- Born: 1965 (age 60–61) Gumi, Gyeongsangbuk-do, South Korea
- Allegiance: South Korea
- Branch: Republic of Korea Army
- Rank: Brigadier general
- Website: barunlaw.com

Korean name
- Hangul: 이은수
- Hanja: 李恩守
- RR: I Eunsu
- MR: I Ŭnsu

= Lee Eun-soo =

South Korean military personnel

Brigadier General Lee Eun-soo (born 1965) is a South Korean former army officer in the legal field. She was the first female general officer of the South Korean army's legal branch and the seventh in the whole army.

== Biography ==
Lee was born in 1965 and attended Ohsang High School in Gumi, North Gyeongsang, from which she graduated in 1984. She attended Kyungpook National University and graduated with a bachelor's degree in law in 1989. Lee became a commissioned officer of the Republic of Korea Army in 1991; she was the first female judicial officer in that army. In 1992 she attended the Judicial Research and Training Institute of the Supreme Court of Korea and served as a military prosecutor in the army's 11th Corps from 1993 to 1994.

Lee was judge advocate for the 36th Division from 1995 to 1996 and thereafter served as an instructor in law at the army's Consolidated Administrative School for two years. From 1998 she served with the Ministry of National Defense's Department of Legislative Affairs as a specialist in international law. In 2002 Lee was appointed head of the army's litigation department and in 2003 was appointed dean of the law department at the Consolidated Administrative School. She served as chief judge of South Korea's General Military Court in 2005 before being appointed chief of the army's Department of Legislative Affairs. In 2006 Lee became Chief of the Department of Litigation, Ministry of National Defense's Prosecutors' Office.

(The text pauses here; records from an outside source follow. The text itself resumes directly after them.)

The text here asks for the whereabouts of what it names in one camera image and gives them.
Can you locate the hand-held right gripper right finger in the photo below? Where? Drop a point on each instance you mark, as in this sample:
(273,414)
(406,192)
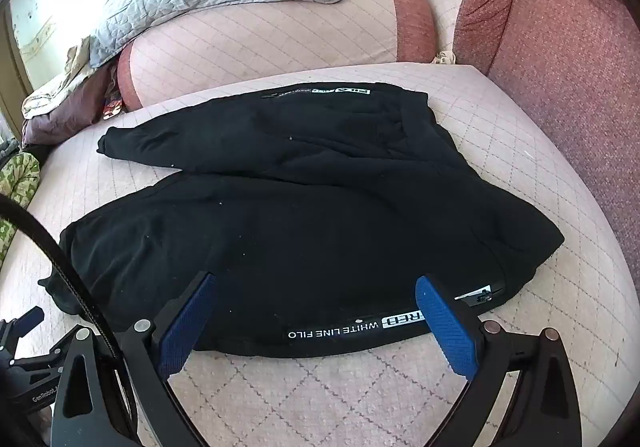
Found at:
(447,327)

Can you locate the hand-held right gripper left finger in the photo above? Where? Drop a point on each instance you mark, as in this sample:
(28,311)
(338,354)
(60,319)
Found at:
(186,324)

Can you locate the purple cloth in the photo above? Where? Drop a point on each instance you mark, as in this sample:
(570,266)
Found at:
(70,112)

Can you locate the colourful small packet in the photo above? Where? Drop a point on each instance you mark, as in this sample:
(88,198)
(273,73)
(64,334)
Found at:
(112,108)

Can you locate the black pants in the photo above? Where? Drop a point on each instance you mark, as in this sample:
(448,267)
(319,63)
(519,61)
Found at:
(310,227)

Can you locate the pink quilted bed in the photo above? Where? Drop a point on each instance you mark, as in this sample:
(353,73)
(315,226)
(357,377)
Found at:
(525,207)

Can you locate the red patterned sofa cushion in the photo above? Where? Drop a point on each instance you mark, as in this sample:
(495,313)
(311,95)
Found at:
(560,67)

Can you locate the green patterned cloth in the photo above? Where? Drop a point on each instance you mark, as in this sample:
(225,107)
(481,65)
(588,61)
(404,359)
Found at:
(15,197)

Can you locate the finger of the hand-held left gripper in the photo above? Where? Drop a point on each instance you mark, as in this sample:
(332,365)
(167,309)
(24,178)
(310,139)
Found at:
(22,324)

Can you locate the pink bolster pillow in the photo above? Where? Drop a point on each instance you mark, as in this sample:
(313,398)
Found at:
(280,42)

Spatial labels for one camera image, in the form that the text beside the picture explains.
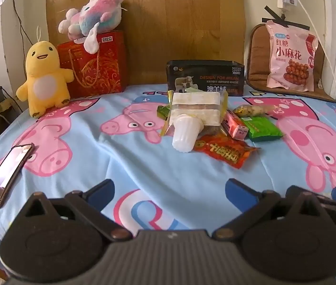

Lee was awarded a master's degree in law by Korea University and that year was appointed judge advocate for the Second Operations Command. She was appointed to be head of the army's Human Rights Department in 2010, and by 2011 she had become a colonel.

In April 2011 Lee was promoted to the rank of brigadier general. She became the first female general in the legal branch and the seventh female general in the army. Also in 2011 she was appointed Judge Advocate General for the South Korean Army, a position she held until 2012, when she became chief judge of the High Court of the Armed Forces. She studied in the Advanced Management Program in Security at Seoul National University in 2013 and in 2014 in a similar program at the Korea Advanced Institute of Science and Technology. Lee resigned from the army in 2014, and in 2015 she entered private practice as a partner at Barun Law.